Когда женщины закончили есть, Дмитрий Ильич попросил:

– А этому… однокласснику моему… давайте в последнюю очередь, а?

Никто не возражал. Бомж, бывший Юра Горшков, и сам не подошёл к раздаче. Он спал, наконец-то сладко спал, в темноте и в тепле.

Много ли человеку надо…

Его порцию отдали Гале. И против этого тоже никто не возражал: всё-таки у неё срок беременности был наибольшим. Не возразили мужчины и против того, чтобы женщины выпили, по глотку, маленькую бутылочку сока. Ту, что приготовила себе Наталья Сергеевна.

– Пейте, – сказал Николай Васильевич, – всё равно нам тара нужна, куда воду переливать.

– Какую воду?

– А ту, что там, в тоннеле, по стенке капает.

Сок выпили. Каждый, вероятно, подумал при этом об одном и том же: «А что мы будем делать, когда закончатся все имеющиеся у нас скудные запасы? А?»

– Позвони, что ли… – попросил Павел младшего азербайджанца. – Позвони ноль-два, или ноль-три.

И снова в наступившей тишине прозвучали всё те же слова: «Аппарат абонента выключен или находится вне зоны действия сети».

– Осталось только молиться, – сказала Наталья Сергеевна.

– Кажется, Господь Бог нам уже ответил! «Аппарат абонента выключен» – и всё тут! – Макс со Светой продвигались на своё старое место, в слегка помятый угол вагона.

– Не волнуйся.

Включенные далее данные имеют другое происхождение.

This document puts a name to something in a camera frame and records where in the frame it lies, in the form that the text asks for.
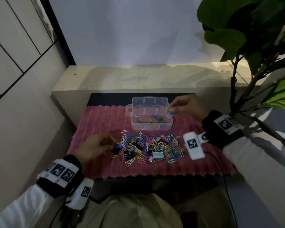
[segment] red ribbed cloth
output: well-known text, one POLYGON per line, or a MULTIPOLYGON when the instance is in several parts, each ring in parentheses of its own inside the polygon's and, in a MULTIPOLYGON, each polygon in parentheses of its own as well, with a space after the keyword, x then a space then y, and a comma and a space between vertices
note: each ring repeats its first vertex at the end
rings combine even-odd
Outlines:
MULTIPOLYGON (((89 136, 99 133, 110 133, 117 141, 121 140, 122 130, 129 130, 129 134, 136 131, 131 128, 131 118, 125 114, 124 106, 88 106, 79 122, 76 133, 73 136, 68 153, 73 153, 89 136)), ((186 114, 176 114, 173 117, 173 125, 170 131, 180 136, 180 142, 184 147, 183 134, 195 131, 203 133, 202 124, 186 114)), ((163 131, 142 131, 143 135, 167 133, 163 131)), ((224 174, 235 174, 232 163, 223 155, 222 151, 212 144, 202 144, 203 150, 212 153, 220 162, 224 174)), ((158 161, 156 165, 146 162, 138 164, 137 161, 126 167, 125 161, 119 158, 110 159, 109 154, 103 154, 83 166, 83 173, 91 179, 126 177, 137 175, 196 175, 220 174, 221 168, 217 161, 209 154, 198 160, 191 160, 185 148, 184 158, 178 158, 167 168, 164 161, 158 161)))

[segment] potted plant
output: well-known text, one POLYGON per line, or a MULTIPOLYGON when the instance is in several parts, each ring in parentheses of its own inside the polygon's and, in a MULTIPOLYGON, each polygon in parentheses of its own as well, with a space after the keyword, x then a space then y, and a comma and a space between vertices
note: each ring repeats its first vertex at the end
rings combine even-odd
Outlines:
POLYGON ((258 80, 285 67, 285 58, 278 58, 285 54, 285 0, 202 0, 197 17, 205 30, 205 41, 223 48, 222 60, 230 60, 233 64, 229 115, 234 117, 241 113, 285 145, 285 139, 276 131, 257 117, 245 114, 261 108, 285 109, 285 77, 255 91, 258 80), (249 64, 251 81, 237 96, 236 69, 243 58, 249 64), (260 104, 243 109, 246 102, 270 88, 260 104))

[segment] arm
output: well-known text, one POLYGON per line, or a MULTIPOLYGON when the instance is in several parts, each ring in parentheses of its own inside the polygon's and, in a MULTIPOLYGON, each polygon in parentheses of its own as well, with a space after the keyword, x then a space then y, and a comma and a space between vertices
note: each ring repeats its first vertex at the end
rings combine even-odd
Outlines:
POLYGON ((285 168, 244 137, 242 130, 227 133, 217 123, 222 121, 219 119, 222 114, 210 111, 195 95, 177 97, 171 103, 170 111, 185 112, 202 121, 209 142, 223 150, 277 221, 285 227, 285 168))
POLYGON ((69 154, 63 160, 57 159, 47 170, 40 173, 35 185, 0 212, 0 228, 34 227, 54 198, 69 195, 70 192, 74 192, 73 189, 81 186, 80 183, 85 178, 81 172, 81 164, 111 150, 115 143, 115 139, 108 134, 95 135, 89 137, 74 155, 69 154), (62 165, 65 169, 62 168, 63 171, 58 176, 52 175, 51 171, 57 169, 58 165, 62 165), (72 172, 69 172, 69 175, 64 174, 68 169, 73 174, 72 172))

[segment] plastic box
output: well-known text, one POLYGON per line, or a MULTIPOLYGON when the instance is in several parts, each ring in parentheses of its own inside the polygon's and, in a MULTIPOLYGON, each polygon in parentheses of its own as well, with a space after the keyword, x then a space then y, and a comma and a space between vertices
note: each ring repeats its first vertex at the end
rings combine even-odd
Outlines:
POLYGON ((134 130, 169 130, 173 124, 167 114, 169 102, 166 97, 133 97, 126 106, 134 130))

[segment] hand
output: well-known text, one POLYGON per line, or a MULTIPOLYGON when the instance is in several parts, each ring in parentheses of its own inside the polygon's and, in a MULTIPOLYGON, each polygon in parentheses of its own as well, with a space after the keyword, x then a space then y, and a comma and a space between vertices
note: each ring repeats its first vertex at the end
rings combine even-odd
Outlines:
POLYGON ((172 113, 187 113, 202 121, 210 113, 210 109, 202 104, 195 94, 176 97, 171 102, 169 111, 172 113))
POLYGON ((73 155, 84 164, 103 152, 112 150, 116 144, 115 138, 110 134, 97 134, 88 139, 73 153, 73 155))

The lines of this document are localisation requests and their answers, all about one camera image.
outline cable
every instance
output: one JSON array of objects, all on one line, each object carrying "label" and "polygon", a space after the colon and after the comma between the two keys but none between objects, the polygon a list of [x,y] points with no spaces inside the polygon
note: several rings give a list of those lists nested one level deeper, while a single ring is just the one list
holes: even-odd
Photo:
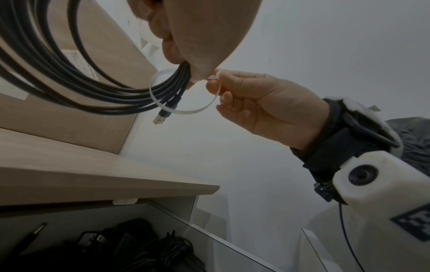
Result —
[{"label": "cable", "polygon": [[342,204],[339,203],[339,217],[340,217],[340,224],[342,225],[342,231],[344,232],[345,240],[348,245],[349,251],[351,251],[351,254],[353,255],[355,261],[357,262],[358,266],[360,267],[361,271],[365,272],[364,268],[361,266],[361,263],[358,261],[357,256],[354,253],[353,248],[351,247],[351,244],[349,243],[348,236],[346,235],[346,229],[344,224],[344,216],[342,214]]},{"label": "cable", "polygon": [[[21,59],[41,74],[65,88],[86,97],[120,106],[100,107],[80,104],[58,93],[22,67],[5,48],[0,47],[0,60],[21,75],[15,77],[0,65],[0,77],[41,99],[82,111],[103,115],[126,115],[157,107],[147,88],[134,89],[107,75],[91,59],[79,35],[77,13],[81,0],[69,0],[67,19],[72,38],[84,59],[110,85],[87,77],[63,55],[52,36],[47,14],[51,0],[4,0],[0,2],[0,36]],[[166,81],[152,87],[158,103],[175,108],[191,78],[188,63],[183,63]]]}]

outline zip tie
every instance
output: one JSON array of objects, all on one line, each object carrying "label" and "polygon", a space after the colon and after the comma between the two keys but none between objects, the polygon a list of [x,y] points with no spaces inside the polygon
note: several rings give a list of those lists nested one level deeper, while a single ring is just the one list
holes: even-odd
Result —
[{"label": "zip tie", "polygon": [[[159,106],[160,108],[162,108],[163,110],[165,110],[165,111],[167,111],[167,112],[170,112],[170,113],[174,113],[174,114],[181,114],[181,115],[189,115],[189,114],[195,114],[195,113],[198,113],[198,112],[202,112],[202,111],[204,111],[205,109],[207,109],[210,105],[212,105],[212,103],[216,100],[216,98],[218,97],[218,95],[219,95],[219,92],[221,91],[221,84],[219,84],[219,88],[218,88],[218,91],[216,92],[216,95],[215,95],[215,97],[213,98],[213,100],[208,104],[208,105],[206,105],[205,107],[203,107],[203,108],[200,108],[200,109],[196,109],[196,110],[192,110],[192,111],[181,111],[181,110],[177,110],[177,109],[173,109],[173,108],[169,108],[169,107],[167,107],[167,106],[165,106],[165,105],[163,105],[163,104],[161,104],[160,103],[160,101],[158,101],[157,100],[157,98],[154,96],[154,94],[152,93],[152,85],[154,84],[154,82],[160,77],[160,76],[162,76],[162,75],[165,75],[165,74],[172,74],[172,73],[174,73],[176,71],[176,69],[166,69],[166,70],[162,70],[162,71],[158,71],[158,72],[156,72],[155,73],[155,75],[153,75],[152,77],[151,77],[151,80],[149,81],[149,95],[151,96],[151,98],[152,98],[152,101],[154,101],[154,103],[157,105],[157,106]],[[218,80],[219,81],[219,71],[216,73],[216,76],[210,76],[209,78],[208,78],[209,80]]]}]

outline tangled cable
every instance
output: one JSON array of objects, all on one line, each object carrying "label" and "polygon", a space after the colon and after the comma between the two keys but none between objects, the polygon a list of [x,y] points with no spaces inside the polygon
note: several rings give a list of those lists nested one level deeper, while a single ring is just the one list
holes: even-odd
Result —
[{"label": "tangled cable", "polygon": [[[148,89],[133,89],[118,82],[107,75],[90,58],[82,43],[77,26],[77,13],[81,0],[69,0],[67,19],[76,47],[95,71],[116,86],[98,82],[76,69],[63,55],[50,31],[47,20],[50,2],[51,0],[1,1],[0,36],[2,39],[20,58],[54,82],[80,95],[104,102],[122,104],[123,106],[90,106],[71,100],[33,76],[3,48],[0,48],[0,60],[31,84],[15,77],[2,65],[0,65],[0,77],[46,101],[96,114],[135,114],[157,107]],[[179,101],[190,78],[189,64],[185,62],[166,81],[153,86],[152,93],[161,104],[167,104],[173,100]]]}]

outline paper sticker
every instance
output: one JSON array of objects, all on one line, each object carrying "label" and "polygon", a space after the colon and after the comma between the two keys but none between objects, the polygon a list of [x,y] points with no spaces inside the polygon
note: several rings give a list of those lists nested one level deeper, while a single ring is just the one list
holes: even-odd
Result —
[{"label": "paper sticker", "polygon": [[[26,81],[19,74],[11,72],[11,71],[10,71],[10,73],[13,74],[15,77],[21,79],[25,83],[30,84],[28,81]],[[28,93],[26,91],[23,91],[18,87],[15,87],[13,84],[10,84],[9,82],[4,80],[3,78],[0,78],[0,94],[8,95],[8,96],[18,98],[21,100],[25,100],[28,96]]]},{"label": "paper sticker", "polygon": [[63,52],[64,56],[84,75],[99,81],[94,69],[88,64],[78,50],[62,49],[61,52]]}]

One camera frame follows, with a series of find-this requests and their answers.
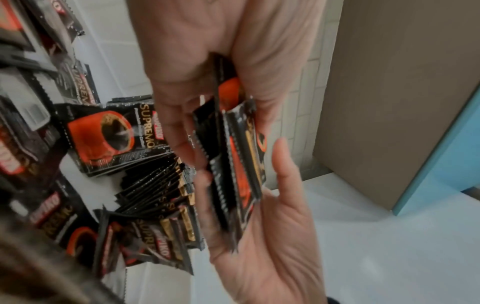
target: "person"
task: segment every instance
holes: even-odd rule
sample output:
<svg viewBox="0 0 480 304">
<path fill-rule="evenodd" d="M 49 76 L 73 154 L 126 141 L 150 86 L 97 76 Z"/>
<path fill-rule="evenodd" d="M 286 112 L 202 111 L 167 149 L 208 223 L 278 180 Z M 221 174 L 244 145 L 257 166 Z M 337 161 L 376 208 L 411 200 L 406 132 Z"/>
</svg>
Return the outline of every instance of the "person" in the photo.
<svg viewBox="0 0 480 304">
<path fill-rule="evenodd" d="M 286 139 L 272 165 L 279 196 L 265 189 L 239 244 L 228 250 L 215 222 L 206 160 L 191 147 L 192 111 L 213 95 L 211 54 L 232 59 L 256 99 L 255 125 L 268 134 L 308 59 L 326 0 L 127 0 L 164 135 L 197 168 L 198 216 L 223 286 L 238 303 L 327 303 L 314 220 Z"/>
</svg>

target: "white tile wall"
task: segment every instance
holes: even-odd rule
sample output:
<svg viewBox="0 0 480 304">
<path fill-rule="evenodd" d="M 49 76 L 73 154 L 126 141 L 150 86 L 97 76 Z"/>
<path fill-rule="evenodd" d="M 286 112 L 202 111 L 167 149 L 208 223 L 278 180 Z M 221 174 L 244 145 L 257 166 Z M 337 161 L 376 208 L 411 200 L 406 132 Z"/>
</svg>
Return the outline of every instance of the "white tile wall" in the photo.
<svg viewBox="0 0 480 304">
<path fill-rule="evenodd" d="M 142 58 L 129 24 L 124 0 L 68 0 L 77 7 L 106 61 L 117 86 L 125 96 L 149 94 L 152 89 L 143 72 Z M 330 73 L 343 0 L 327 0 L 309 60 L 292 85 L 268 137 L 267 186 L 276 187 L 271 152 L 279 136 L 288 139 L 292 157 L 302 176 L 315 177 L 324 170 L 312 158 L 313 146 Z"/>
</svg>

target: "brown blurry object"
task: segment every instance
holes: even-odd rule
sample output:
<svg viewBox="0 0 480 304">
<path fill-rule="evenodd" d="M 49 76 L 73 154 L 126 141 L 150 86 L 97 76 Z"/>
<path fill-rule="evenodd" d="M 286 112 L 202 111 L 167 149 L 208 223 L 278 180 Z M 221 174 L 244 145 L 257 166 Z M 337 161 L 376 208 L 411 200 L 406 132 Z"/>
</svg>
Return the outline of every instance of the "brown blurry object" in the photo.
<svg viewBox="0 0 480 304">
<path fill-rule="evenodd" d="M 122 303 L 40 231 L 0 207 L 1 303 Z"/>
<path fill-rule="evenodd" d="M 480 81 L 480 2 L 345 0 L 314 156 L 392 209 Z"/>
</svg>

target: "brown panel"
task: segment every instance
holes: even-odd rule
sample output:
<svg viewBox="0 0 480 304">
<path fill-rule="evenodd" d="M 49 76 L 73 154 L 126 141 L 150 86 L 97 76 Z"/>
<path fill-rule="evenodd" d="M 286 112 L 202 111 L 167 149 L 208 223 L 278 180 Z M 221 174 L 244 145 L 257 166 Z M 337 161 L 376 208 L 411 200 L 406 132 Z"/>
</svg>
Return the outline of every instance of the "brown panel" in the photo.
<svg viewBox="0 0 480 304">
<path fill-rule="evenodd" d="M 314 156 L 391 209 L 480 81 L 480 1 L 344 0 Z"/>
</svg>

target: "human hand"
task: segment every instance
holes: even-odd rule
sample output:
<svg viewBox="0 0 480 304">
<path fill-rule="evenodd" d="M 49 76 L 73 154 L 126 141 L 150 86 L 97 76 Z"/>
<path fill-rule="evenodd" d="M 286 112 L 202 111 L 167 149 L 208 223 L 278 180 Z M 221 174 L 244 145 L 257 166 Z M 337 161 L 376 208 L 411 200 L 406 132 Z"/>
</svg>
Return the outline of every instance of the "human hand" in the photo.
<svg viewBox="0 0 480 304">
<path fill-rule="evenodd" d="M 197 172 L 195 204 L 210 262 L 237 303 L 326 303 L 314 220 L 285 138 L 275 142 L 272 163 L 280 194 L 264 190 L 238 254 L 230 252 L 211 210 L 212 177 Z"/>
<path fill-rule="evenodd" d="M 192 165 L 188 142 L 199 96 L 212 96 L 212 53 L 232 59 L 257 100 L 263 134 L 275 120 L 314 43 L 326 0 L 128 0 L 163 133 Z"/>
</svg>

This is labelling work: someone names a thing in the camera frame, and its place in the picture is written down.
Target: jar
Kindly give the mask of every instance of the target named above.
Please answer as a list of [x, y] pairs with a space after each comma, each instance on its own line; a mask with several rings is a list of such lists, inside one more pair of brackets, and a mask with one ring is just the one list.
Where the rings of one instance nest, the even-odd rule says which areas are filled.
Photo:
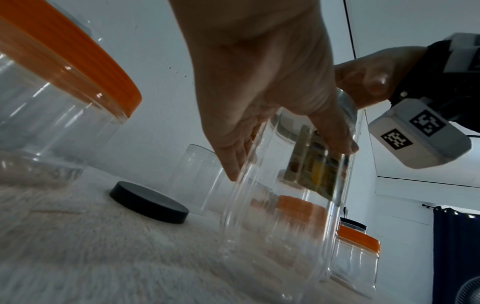
[[376, 295], [380, 242], [341, 225], [331, 261], [331, 278], [366, 297]]
[[0, 183], [65, 185], [142, 97], [95, 41], [44, 0], [0, 4]]
[[367, 226], [363, 225], [362, 223], [355, 222], [354, 220], [341, 217], [340, 218], [340, 225], [348, 227], [350, 229], [356, 230], [358, 232], [367, 233]]
[[[353, 134], [357, 109], [341, 90], [338, 101]], [[283, 109], [262, 125], [220, 225], [221, 258], [239, 288], [297, 303], [327, 273], [347, 163], [306, 117]]]

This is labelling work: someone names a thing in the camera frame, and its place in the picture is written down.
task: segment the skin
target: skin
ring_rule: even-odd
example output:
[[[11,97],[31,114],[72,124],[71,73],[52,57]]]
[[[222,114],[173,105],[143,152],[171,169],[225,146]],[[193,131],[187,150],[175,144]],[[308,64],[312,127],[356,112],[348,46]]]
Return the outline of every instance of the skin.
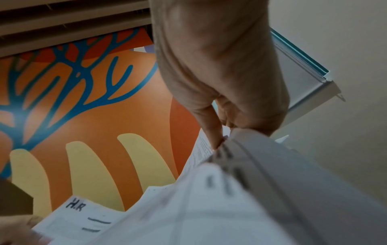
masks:
[[[48,238],[31,230],[41,220],[33,215],[0,217],[0,245],[47,245]]]
[[[150,0],[150,7],[161,75],[214,149],[223,141],[222,124],[267,136],[280,127],[289,94],[267,0]]]

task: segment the beige curved shape
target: beige curved shape
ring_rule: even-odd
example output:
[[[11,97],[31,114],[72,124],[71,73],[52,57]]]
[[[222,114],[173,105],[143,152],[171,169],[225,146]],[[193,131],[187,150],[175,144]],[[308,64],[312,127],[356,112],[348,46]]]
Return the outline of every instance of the beige curved shape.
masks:
[[[27,150],[10,153],[12,183],[33,197],[33,214],[46,217],[52,212],[50,184],[40,162]]]
[[[118,188],[101,159],[85,143],[66,145],[73,195],[118,211],[125,211]]]
[[[137,134],[121,134],[117,138],[132,159],[144,192],[148,186],[176,181],[164,159],[146,139]]]

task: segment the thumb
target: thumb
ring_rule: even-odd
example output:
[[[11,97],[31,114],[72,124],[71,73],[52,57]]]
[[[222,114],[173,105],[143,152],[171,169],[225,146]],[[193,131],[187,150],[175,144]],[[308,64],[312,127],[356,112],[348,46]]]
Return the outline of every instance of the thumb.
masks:
[[[202,109],[191,110],[191,113],[202,127],[211,147],[216,150],[223,142],[223,128],[215,109],[210,105]]]

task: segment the mural
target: mural
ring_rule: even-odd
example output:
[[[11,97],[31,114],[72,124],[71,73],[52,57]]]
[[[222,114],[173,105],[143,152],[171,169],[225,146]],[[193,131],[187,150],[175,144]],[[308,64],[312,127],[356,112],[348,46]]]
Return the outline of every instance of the mural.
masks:
[[[0,60],[0,173],[35,214],[72,194],[128,209],[175,181],[199,129],[142,28]]]

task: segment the white wall
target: white wall
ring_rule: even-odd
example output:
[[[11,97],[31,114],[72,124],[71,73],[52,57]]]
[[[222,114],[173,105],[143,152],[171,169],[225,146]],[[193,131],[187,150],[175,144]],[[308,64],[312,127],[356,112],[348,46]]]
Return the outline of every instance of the white wall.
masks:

У Бога никогда и ничего не отключается. Это у нас всё отключается. То сердце, то мозги, то совесть. Так отключается, что нам молитву воспроизвести – подвигу равносильно!

– Давайте отдохнём. Сэкономим освещение. Свет выключим да приляжем на лавки. У кого как получится. Подумаем, подремлем, – предложил Николай Васильевич.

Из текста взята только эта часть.